__WORK INSTRUCTION__.
For the data below, give again exactly the lines from the one containing "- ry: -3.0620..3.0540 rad" through the one containing "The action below", both ends included, and no others.

[[ RECORDS TO PROCESS open ]]

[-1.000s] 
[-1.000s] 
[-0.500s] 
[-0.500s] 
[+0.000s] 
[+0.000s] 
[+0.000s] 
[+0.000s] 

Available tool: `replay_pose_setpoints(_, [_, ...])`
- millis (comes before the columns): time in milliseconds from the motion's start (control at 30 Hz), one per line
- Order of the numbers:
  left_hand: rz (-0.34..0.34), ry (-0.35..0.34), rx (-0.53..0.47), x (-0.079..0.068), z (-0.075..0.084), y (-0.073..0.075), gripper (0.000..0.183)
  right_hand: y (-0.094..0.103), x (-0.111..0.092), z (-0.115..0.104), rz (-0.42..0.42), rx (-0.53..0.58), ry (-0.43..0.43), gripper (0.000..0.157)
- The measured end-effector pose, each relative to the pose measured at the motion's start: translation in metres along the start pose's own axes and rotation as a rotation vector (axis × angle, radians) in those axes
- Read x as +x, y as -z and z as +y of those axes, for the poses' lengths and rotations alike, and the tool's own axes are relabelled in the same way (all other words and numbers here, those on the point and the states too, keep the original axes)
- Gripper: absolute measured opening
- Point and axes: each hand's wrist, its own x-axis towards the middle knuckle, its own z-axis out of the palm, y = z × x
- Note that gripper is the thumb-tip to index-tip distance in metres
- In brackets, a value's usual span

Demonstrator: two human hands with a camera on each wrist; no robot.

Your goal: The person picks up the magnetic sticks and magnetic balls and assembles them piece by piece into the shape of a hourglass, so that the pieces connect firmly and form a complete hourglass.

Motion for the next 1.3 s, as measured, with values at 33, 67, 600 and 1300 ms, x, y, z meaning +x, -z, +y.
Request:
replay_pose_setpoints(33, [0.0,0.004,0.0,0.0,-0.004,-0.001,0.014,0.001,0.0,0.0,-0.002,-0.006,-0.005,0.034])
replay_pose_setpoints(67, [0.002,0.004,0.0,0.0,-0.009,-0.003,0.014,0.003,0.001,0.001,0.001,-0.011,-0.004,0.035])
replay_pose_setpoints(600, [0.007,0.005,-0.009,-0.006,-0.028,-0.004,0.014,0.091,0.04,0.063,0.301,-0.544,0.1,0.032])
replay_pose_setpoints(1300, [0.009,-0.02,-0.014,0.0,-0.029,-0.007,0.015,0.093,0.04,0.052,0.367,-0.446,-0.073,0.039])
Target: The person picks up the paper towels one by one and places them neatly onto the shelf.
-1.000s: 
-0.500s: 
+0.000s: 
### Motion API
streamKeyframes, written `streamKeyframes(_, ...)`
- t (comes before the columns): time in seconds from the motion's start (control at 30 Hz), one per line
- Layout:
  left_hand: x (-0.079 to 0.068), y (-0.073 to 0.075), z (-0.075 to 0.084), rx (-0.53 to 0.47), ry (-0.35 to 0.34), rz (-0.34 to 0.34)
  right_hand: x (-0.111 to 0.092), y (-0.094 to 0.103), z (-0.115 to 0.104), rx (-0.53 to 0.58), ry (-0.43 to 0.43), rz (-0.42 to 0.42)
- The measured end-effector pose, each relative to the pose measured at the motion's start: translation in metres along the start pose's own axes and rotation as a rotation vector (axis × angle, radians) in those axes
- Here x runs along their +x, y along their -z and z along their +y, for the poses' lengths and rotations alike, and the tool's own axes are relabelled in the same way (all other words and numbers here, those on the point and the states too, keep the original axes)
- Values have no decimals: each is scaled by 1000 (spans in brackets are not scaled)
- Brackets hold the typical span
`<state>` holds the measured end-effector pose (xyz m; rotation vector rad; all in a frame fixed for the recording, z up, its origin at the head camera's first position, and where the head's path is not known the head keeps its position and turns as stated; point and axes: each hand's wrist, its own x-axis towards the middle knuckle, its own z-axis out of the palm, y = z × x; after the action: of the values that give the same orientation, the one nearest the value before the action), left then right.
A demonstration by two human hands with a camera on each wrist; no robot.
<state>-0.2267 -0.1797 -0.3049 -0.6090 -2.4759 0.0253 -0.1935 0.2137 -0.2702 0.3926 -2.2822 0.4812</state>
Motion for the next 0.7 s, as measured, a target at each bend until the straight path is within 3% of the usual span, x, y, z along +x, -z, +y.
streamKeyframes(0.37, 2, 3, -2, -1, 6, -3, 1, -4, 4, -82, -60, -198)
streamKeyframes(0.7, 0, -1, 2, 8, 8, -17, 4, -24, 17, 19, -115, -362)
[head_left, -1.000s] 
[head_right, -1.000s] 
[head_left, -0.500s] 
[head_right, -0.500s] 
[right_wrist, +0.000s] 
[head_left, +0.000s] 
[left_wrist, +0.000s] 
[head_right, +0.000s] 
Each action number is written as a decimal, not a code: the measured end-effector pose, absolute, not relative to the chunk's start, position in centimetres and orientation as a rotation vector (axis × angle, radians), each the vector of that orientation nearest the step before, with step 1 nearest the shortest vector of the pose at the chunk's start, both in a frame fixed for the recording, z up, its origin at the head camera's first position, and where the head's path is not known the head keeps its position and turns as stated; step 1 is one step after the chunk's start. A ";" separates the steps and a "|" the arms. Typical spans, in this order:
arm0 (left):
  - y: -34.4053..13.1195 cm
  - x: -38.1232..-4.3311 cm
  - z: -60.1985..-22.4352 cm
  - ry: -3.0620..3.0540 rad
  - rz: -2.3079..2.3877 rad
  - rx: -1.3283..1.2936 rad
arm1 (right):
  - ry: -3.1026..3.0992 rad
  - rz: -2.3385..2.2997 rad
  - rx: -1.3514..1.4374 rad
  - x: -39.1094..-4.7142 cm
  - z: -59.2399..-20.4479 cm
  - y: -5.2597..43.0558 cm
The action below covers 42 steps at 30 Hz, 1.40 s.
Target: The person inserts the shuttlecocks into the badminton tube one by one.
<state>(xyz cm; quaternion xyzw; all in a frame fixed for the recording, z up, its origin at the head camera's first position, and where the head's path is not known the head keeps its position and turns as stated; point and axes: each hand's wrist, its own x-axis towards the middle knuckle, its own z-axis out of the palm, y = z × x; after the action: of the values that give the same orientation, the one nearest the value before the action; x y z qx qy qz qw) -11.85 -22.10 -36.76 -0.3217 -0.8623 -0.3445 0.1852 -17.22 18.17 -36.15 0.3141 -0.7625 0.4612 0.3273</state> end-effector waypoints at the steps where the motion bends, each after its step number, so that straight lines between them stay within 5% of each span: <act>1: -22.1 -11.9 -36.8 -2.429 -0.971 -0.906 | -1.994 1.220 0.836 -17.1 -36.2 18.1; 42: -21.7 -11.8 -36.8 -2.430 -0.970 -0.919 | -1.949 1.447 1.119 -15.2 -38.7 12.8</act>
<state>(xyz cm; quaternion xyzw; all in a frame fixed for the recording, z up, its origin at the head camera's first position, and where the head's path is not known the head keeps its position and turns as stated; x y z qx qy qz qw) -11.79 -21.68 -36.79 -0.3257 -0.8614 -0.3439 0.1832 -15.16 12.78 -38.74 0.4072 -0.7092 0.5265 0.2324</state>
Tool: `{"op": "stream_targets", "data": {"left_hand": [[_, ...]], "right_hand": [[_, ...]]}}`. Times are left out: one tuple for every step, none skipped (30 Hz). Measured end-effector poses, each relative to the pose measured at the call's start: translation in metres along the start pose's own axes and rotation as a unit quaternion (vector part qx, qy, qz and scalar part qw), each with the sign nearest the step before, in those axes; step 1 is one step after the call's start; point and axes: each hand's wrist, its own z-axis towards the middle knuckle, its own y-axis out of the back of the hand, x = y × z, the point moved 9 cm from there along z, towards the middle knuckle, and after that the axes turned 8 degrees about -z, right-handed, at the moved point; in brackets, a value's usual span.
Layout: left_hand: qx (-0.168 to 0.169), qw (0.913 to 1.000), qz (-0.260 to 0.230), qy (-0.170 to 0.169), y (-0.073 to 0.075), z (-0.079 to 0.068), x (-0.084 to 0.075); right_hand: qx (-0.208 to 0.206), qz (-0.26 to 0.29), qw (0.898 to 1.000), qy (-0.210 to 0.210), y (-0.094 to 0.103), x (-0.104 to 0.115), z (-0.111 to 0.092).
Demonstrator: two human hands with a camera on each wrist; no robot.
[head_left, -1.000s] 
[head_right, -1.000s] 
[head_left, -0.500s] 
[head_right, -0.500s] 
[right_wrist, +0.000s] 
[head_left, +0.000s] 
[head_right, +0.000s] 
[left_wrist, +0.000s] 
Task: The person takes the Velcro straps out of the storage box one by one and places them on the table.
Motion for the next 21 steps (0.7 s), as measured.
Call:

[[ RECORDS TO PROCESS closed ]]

__OUTPUT BELOW__.
  - ry: -3.0620..3.0540 rad
  - rz: -2.3079..2.3877 rad
  - rx: -1.3283..1.2936 rad
arm1 (right):
  - ry: -3.1026..3.0992 rad
  - rz: -2.3385..2.2997 rad
  - rx: -1.3514..1.4374 rad
  - x: -39.1094..-4.7142 cm
  - z: -59.2399..-20.4479 cm
  - y: -5.2597..43.0558 cm
The action below covers 42 steps at 30 Hz, 1.40 s.

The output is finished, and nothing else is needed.